O avanço dessas reformas durante os 15 primeiros meses de governo demonstram  a insistência em seu projeto. Quando Bolsonaro faz um pronunciamento público afirmando que a população deve abrir mão do isolamento para salvar a economia às custas da vida de muitos trabalhadores, ele está afirmando que é incapaz de inserir outra lógica que não a da destruição, uma vez que sem nenhuma quarentena o número de mortos pode chegar a 1.1 milhão no Brasil. É essa racionalidade que fundamenta as declarações direcionadas desde o início de seu mandato contra a única instituição que possui certa autonomia de crítica ao Estado, que destrói a solidariedade intergeracional, que homenageia militares e faz piada com o assassinato de Marielle Franco. Não defender o isolamento social enquanto acompanhamos as consequências da irresponsabilidade de países como Itália e Espanha,  não é burrice, é projeto. Apresentar outra saída, a de solidariedade e cuidado mútuo, é esquivar-se de sua lógica. Por isso, para garantir seu propósito o Estado brasileiro pode reerguer estratégias que nunca ousou enterrar definitivamente.

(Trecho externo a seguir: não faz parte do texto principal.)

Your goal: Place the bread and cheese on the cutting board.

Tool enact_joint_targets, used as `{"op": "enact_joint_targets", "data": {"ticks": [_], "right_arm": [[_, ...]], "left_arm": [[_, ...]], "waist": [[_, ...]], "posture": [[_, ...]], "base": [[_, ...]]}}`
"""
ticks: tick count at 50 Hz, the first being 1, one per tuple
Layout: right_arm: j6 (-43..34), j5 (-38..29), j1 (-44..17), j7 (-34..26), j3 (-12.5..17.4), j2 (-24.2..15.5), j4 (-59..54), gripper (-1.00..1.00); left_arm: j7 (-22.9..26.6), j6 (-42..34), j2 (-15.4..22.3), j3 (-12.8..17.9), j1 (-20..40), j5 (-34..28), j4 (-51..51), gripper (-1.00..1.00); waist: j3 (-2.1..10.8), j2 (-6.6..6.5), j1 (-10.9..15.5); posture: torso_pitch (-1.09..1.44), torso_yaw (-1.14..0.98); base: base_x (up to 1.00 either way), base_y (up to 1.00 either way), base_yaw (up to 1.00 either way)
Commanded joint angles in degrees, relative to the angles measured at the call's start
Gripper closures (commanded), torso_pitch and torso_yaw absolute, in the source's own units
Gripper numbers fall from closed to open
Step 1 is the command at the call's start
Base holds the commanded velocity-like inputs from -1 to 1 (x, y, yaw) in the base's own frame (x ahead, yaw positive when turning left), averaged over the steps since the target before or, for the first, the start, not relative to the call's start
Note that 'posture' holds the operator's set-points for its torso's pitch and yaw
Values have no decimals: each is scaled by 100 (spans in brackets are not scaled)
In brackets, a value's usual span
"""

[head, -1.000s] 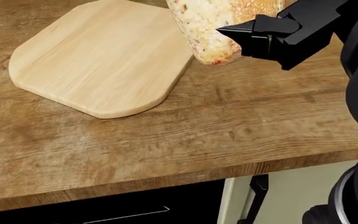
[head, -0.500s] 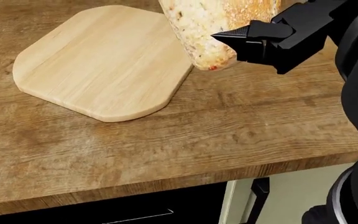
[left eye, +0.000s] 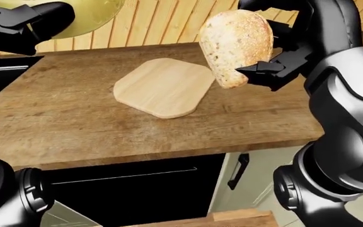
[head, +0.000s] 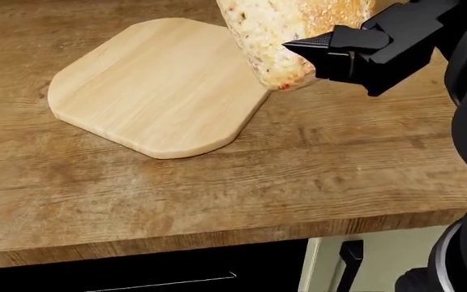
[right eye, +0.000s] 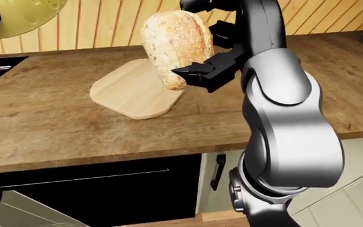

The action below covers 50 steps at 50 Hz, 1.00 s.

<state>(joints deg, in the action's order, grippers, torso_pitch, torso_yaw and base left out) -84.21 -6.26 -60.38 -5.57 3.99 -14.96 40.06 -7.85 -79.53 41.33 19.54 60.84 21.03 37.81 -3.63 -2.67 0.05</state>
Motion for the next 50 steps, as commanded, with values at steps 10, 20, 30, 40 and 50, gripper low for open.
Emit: {"op": "enact_joint_targets", "data": {"ticks": [10, 20, 30, 40, 50], "right_arm": [[187, -29, -152, -44, 2, 26, 33, 100], [149, -55, -163, -72, -11, 15, 77, 100], [258, -36, -159, 68, 136, 122, 23, 100], [179, 43, -169, 126, 128, 79, 47, 100], [208, 91, -174, 130, 115, 46, 23, 100]], "left_arm": [[-24, 161, 53, 112, 140, -202, 8, 100], [23, 101, 20, 105, 158, -259, 60, 100], [80, 140, -19, 83, 127, -335, 60, 100], [122, 54, -57, 76, 156, -385, 115, 100], [175, 84, -63, 52, 185, -456, 82, 100]], "waist": [[109, 360, 79], [85, 42, 4], [-81, 284, -31], [182, 120, -10], [81, 164, -32]], "posture": [[0, 0], [0, 0], [0, 0], [0, 0], [0, 0]], "base": [[0, 0, 34], [0, 0, 40], [0, 0, 8], [2, 0, 0], [23, 0, 0]]}}
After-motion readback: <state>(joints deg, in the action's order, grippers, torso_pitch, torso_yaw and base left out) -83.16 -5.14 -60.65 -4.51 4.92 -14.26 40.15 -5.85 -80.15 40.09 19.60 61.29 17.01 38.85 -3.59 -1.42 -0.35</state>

Na noite de ontem, o Ministério da Defesa divulgou uma Ordem do Dia Alusiva ao 31 de Março de 1964, alegando que a ditadura empresarial-militar foi um período em que o Brasil estava pronto para transformar em prosperidade o seu potencial de riquezas. Faltava a inspiração e um sentido de futuro. Esse caminho foi indicado. Os brasileiros escolheram.  Entregaram-se à construção do seu País e passaram a aproveitar as oportunidades que eles mesmos criavam”. Em meio a essa crise, as Forças Armadas recorrem à falsificação da história numa tentativa de apresentar uma saída coercitiva para essa crise. E não foi a primeira vez. No ano passado Jair Bolsonaro já havia exigido uma homenagem às torturas do nosso passado.   O Estado brasileiro parece seguir disposto a recorrer aos traumas de sua população para levar a cabo seu projeto. 

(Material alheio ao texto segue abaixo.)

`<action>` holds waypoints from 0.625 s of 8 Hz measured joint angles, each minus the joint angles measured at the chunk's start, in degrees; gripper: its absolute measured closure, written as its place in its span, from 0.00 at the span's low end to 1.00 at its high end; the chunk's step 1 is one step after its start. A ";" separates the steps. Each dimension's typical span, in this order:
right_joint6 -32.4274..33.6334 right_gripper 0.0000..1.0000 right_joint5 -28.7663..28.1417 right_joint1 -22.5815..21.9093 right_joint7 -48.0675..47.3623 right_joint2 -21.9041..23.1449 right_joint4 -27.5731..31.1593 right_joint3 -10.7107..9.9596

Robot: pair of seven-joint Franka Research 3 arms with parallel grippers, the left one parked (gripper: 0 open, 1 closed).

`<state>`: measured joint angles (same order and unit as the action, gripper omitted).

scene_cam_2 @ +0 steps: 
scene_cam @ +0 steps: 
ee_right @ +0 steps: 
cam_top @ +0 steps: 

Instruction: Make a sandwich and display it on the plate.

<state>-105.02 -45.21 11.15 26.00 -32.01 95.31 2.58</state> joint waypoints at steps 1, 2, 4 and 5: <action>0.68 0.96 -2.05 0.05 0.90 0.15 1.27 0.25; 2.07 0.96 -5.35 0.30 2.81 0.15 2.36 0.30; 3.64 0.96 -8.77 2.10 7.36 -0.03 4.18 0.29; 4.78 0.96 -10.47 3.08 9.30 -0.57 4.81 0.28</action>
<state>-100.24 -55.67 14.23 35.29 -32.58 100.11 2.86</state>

Raquel Varela recentemente escreveu sobre os perigos da suspensão das liberdades democráticas como política de enfrentamento a situações de catástrofe social. Em Assembleia Nacional, ontem (30), na Hungria, foi aprovada uma lei que prorroga o estado de emergência e concede plenos poderes ao Primeiro-Ministro Viktor Orbán, garantindo  o direito de governar por decreto por tempo indeterminado. Na semana passada, o Ministro da saúde Luiz Henrique Mandetta alardeava sobre a suspensão das eleições municipais este ano. O Presidente chegou a ameaçar publicamente a população ao afirmar que não seria muito difícil declarar estado de sítio em território brasileiro. Se é essa a saída que o Estado brasileiro tem forjado, talvez seja hora de construirmos a nossa. 

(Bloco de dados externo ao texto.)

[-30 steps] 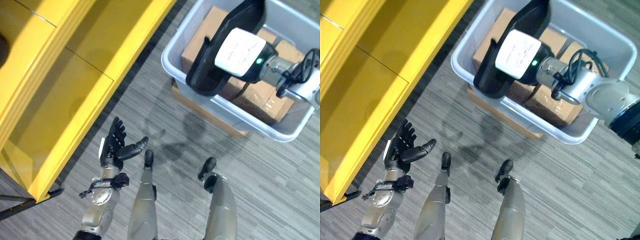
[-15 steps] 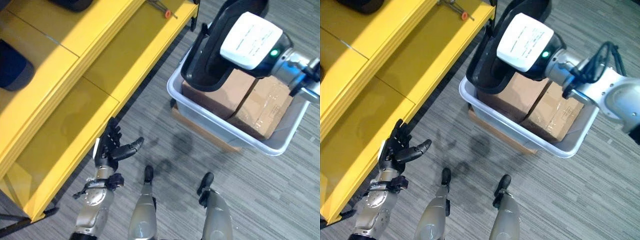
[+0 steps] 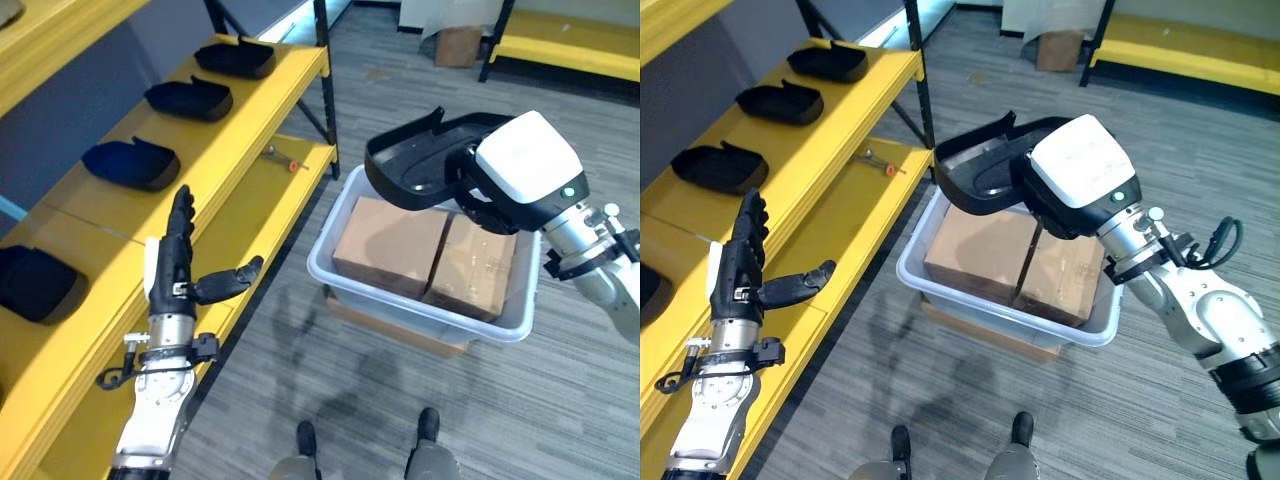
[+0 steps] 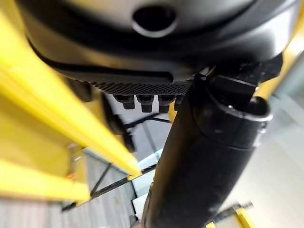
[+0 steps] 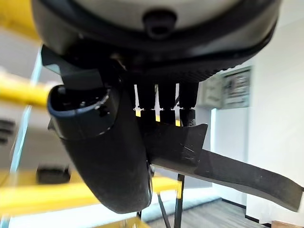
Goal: Move parts from the plastic box to the shelf.
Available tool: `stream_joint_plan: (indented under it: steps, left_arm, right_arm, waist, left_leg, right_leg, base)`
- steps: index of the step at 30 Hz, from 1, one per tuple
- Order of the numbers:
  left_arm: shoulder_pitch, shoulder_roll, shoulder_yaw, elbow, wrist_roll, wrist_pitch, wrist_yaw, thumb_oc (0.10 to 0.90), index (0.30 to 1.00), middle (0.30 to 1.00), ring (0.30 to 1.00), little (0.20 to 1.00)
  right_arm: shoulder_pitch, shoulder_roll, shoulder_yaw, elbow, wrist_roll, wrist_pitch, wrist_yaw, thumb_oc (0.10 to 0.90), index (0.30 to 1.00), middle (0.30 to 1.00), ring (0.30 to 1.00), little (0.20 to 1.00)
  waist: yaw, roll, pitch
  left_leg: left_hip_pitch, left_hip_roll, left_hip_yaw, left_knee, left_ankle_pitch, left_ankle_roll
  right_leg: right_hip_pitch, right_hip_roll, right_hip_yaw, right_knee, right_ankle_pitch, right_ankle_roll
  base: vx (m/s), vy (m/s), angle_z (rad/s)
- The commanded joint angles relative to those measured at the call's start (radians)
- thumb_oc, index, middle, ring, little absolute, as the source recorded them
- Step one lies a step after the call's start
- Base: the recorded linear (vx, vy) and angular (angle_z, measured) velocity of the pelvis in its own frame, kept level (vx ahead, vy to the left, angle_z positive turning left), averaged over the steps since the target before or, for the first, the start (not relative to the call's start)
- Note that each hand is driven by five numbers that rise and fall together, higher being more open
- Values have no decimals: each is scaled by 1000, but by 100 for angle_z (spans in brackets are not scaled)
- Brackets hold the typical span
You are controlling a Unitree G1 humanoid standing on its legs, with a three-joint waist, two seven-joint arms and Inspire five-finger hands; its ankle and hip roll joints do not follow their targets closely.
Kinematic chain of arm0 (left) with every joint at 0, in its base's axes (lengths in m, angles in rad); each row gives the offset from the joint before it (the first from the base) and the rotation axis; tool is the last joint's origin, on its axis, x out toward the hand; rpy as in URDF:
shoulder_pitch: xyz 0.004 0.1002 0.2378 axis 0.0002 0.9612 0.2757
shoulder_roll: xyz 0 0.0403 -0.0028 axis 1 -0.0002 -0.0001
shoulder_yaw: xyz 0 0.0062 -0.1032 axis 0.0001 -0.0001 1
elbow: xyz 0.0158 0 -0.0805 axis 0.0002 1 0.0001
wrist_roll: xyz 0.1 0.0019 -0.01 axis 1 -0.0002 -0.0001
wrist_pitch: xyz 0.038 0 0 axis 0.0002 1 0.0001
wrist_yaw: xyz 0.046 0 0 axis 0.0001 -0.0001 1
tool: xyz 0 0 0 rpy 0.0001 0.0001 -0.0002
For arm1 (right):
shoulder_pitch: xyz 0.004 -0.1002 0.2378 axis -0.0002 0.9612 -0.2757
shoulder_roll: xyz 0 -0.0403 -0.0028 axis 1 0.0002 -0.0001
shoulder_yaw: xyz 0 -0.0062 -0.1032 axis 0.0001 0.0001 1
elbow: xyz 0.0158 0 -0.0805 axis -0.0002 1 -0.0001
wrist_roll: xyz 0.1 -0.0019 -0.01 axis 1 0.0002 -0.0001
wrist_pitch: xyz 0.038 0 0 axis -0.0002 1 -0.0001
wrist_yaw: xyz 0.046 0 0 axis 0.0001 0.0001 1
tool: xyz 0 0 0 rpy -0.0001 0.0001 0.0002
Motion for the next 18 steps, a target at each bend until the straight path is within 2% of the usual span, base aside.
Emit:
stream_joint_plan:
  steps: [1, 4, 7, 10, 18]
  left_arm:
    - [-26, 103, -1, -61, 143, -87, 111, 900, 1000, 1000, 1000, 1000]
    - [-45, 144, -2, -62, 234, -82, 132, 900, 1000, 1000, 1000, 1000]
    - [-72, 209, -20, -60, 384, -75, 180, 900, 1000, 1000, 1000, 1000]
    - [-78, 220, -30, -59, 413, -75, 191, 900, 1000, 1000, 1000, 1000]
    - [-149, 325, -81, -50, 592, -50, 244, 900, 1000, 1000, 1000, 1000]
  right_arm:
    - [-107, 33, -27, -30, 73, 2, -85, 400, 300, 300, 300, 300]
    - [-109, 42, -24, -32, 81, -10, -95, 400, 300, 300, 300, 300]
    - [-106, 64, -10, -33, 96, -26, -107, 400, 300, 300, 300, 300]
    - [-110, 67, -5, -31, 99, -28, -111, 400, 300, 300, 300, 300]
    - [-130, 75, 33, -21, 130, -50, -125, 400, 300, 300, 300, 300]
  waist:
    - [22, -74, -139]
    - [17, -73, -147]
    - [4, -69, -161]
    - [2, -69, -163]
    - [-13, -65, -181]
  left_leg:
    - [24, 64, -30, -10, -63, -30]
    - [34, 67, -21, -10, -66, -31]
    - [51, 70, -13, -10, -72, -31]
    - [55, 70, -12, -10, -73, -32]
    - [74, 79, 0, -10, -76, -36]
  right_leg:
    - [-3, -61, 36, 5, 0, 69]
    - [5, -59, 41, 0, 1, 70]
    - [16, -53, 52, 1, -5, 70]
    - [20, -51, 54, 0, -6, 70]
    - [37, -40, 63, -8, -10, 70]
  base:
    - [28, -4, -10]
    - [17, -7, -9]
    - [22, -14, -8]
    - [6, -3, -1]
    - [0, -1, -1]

Para Michael Roberts, a única maneira de sair dessa queda seria substituindo a lei do valor pela propriedade pública, com investimento e planejamento e colocando todos os recursos a disposição das pessoas que trabalham. Quarentena para todos é o primeiro dever para garantir a sobrevivência, mas precisamos pensar sobre nossas formas de vida e nossa relação econômica. O acesso à saúde deveria ser de todos, injeções financeiras em Planos de Saúde não podem ser a prioridade governamental; as Universidades deveriam ter recursos ilimitados para estar trabalhando não apenas em materiais e equipamentos para auxiliar as demandas de saúde, mas também em pesquisas sobre o coronavírus e outras epidemias; o fundo público, composto por parte do salário dos trabalhadores, deveria estar a disposição da garantia do isolamento social. 

Se nunca atravessamos uma crise como essa, não seria o momento de ousarmos soluções nunca antes experienciadas? Teríamos que escolher entre um ou outro se a produção econômica estivesse à disposição da manutenção da vida e não das taxas de lucro?